Uma semana após conversar com Antônia, encontrei o consultor financeiro Lauro Leda. Acostumado ao serpentear dos negócios e a uma rotina que o deixava em guerra com a cama, ele, depois de gastar "em travesseiros, colchões, ervas que acalmam e odorizantes", partiu para uma consulta médica na qual o diagnóstico foi estresse. Receita: uma cartela do tranquilizante Frontal. Reduzindo o tempo que o usuário necessita para cair no sono, o Frontal, como quase todos os remédios de sua categoria, não foi feito para consumo a longo prazo. Leda, para quem "as pessoas que criticam o uso desses tipo de medicamento não sofrem com insônia", afirma dormir melhor e utilizar o Frontal há um ano, sempre com receita renovada.
"A pessoa precisa analisar sua situação e tomar o sedativo ou estimulante receitado em último caso. Técnicas certas de relaxamento e fitoterápicos podem resolver muitos problemas", diz o neurologista Fernando Martinho, pesquisador do Instituto do Sono em São Paulo. "Não se trata apenas de saúde, mas de determinar se queremos passar a vida como ratos de laboratório, sempre caindo, sonolentos, ou hiperativos como bonecos de corda".
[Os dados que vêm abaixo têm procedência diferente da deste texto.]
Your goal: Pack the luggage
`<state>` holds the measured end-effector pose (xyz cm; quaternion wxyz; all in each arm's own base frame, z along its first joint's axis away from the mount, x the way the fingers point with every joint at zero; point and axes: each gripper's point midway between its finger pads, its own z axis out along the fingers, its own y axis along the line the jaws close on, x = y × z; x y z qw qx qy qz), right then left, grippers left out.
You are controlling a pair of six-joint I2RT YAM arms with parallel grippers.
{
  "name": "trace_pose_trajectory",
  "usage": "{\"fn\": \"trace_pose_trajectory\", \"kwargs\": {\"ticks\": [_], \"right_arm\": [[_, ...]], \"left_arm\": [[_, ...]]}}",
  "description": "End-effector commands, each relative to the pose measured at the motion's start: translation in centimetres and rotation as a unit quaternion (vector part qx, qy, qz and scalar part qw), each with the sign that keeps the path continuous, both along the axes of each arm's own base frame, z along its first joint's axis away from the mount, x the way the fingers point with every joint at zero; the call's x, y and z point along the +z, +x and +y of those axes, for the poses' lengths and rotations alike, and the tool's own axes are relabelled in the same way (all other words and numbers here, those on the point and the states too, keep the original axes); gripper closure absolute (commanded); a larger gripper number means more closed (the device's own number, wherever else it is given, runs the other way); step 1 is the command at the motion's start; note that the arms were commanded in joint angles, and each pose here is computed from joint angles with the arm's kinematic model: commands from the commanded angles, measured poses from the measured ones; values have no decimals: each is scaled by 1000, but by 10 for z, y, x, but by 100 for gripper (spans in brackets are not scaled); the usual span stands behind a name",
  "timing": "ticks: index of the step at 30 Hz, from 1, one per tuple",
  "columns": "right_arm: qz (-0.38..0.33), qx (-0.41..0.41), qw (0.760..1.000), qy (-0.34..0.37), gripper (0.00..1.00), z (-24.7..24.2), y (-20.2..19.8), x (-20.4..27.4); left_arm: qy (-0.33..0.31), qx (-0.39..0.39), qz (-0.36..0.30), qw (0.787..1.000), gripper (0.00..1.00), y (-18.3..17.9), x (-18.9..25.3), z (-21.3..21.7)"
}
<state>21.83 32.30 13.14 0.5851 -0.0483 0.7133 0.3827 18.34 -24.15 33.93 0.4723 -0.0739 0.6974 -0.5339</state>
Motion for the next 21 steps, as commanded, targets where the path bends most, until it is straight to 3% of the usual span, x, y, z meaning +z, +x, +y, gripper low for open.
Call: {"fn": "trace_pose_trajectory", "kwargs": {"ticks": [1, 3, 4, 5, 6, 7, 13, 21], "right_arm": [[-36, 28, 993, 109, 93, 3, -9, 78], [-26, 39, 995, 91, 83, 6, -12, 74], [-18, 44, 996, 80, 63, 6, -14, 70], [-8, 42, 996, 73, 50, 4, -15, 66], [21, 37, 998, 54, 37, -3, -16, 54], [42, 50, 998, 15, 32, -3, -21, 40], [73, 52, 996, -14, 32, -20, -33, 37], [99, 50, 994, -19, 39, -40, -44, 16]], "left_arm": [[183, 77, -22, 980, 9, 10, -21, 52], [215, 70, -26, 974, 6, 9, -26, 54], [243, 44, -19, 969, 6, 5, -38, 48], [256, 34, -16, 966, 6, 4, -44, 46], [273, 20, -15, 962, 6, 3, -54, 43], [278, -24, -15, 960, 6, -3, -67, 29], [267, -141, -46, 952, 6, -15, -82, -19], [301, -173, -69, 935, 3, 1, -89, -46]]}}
Belen Esparis, médica do hospital Mount Sinai, em Miami, e uma das principais especialistas do mundo em distúrbios do sono, é uma defensora moderada das drogas que manipulam a hora de dormir. Numa entrevista por telefone, após discorrer longos minutos sobre os efeitos que o uso indiscriminado de soporíferos e estimulantes provoca (anorexia, depressão, agitação, tremores, alucinações e, claro, dependência), ela foi ao ponto elementar: "Se o sono está sendo minado agora, essa é mais uma das facetas do abandono das proteções sociais aos indivíduos; as empresas não olham para o descanso humano. Se parecemos trabalhadores crônicos, não é por escolha própria, mas por causa de uma necessidade econômica".
Zzzz
Há empresas e funcionários que seguem na contramão do mundo acostumado a operar em ritmo alucinante. A quietude, neste caso, é vista não só como medida preventiva, mas como recurso para aumentar a produtividade; folgas, pausas e espaços revitalizantes entram nesta conta. Qualquer mirada para o lado, no entanto, nos dirá que essa ainda é uma postura acanhada na cultura do trabalho. Continuamos, talvez, apanhados pela voz que nos lembra que dormir é para os fracos.   
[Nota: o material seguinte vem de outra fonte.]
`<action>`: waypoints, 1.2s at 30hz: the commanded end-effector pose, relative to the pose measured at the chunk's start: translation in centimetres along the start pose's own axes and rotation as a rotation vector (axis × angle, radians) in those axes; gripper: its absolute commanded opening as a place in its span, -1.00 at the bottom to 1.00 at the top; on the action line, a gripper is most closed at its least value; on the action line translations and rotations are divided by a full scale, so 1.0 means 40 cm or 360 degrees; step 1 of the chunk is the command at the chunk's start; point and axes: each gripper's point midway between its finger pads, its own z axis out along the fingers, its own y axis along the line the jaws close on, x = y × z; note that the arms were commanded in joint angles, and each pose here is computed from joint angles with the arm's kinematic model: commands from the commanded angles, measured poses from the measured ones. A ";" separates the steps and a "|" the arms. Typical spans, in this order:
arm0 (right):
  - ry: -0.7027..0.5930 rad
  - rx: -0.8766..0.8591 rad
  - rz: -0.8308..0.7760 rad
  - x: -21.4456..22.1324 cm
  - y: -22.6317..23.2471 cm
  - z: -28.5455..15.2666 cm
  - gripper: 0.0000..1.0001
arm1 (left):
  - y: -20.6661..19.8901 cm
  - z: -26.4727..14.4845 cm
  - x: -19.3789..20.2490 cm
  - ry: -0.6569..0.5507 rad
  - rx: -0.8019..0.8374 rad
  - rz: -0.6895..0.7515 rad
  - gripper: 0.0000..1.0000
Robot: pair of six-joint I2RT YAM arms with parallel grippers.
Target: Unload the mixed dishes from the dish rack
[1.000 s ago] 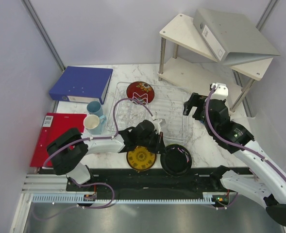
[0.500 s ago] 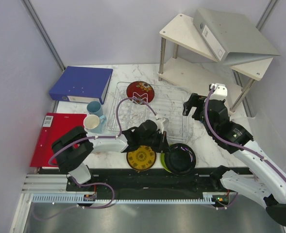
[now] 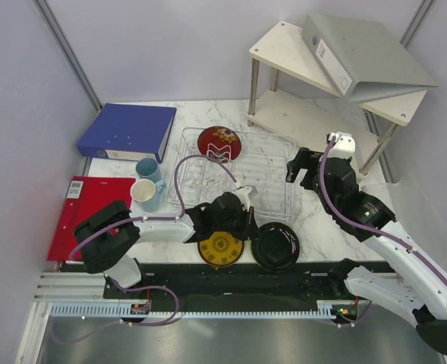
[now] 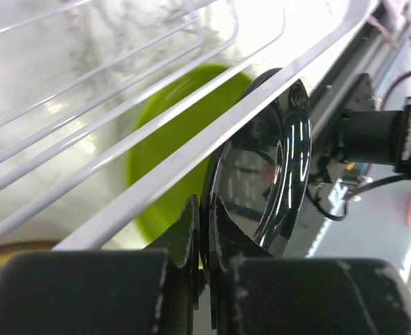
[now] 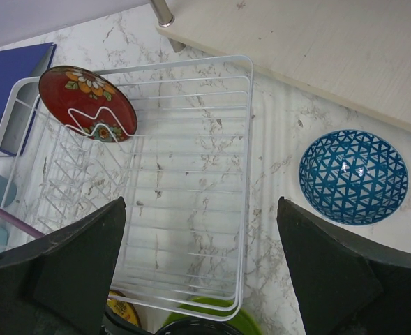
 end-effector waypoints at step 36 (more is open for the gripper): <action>-0.0040 -0.0018 0.0035 0.004 -0.004 -0.001 0.92 | -0.010 -0.059 -0.030 -0.0142 -0.0152 0.0123 0.23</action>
"O capitalismo, com certeza, danifica e continuará danificando o sono, mas o sono sempre estará conosco", lembrou Francisco Hora, que assistiu ao boom dos soporíferos no país (Rivotril, Lexotan, Frontal) e agora vê a ascensão dos estimulantes. "No tempo dos nossos avós não tinha tanta iluminação nem tanto trabalho e demanda por atenção. Isso é tudo muito recente. Vai demorar milhares de anos para que esse novo Homo sapiens encontre todos os mecanismos metabólicos para sentir-se bem adaptado com duas, três horas de sono".
Do ponto de vista da evolução, o sono permanece um comportamento difícil de explicar. Para o homem das cavernas, dormir podia significar nunca mais acordar, dada a chance de ser atacado por um predador ou tribo inimiga. Hoje, quando os predadores são outros, o sono é uma obrigação paradoxal. Nas pequenas pílulas brancas do Stavigile em minha estante, ironicamente, há pequenos riscos que lembram uma molécula de DNA, como numa promessa de futuro em que estaremos dotados de recursos para superar o sono - os genes que ainda não temos.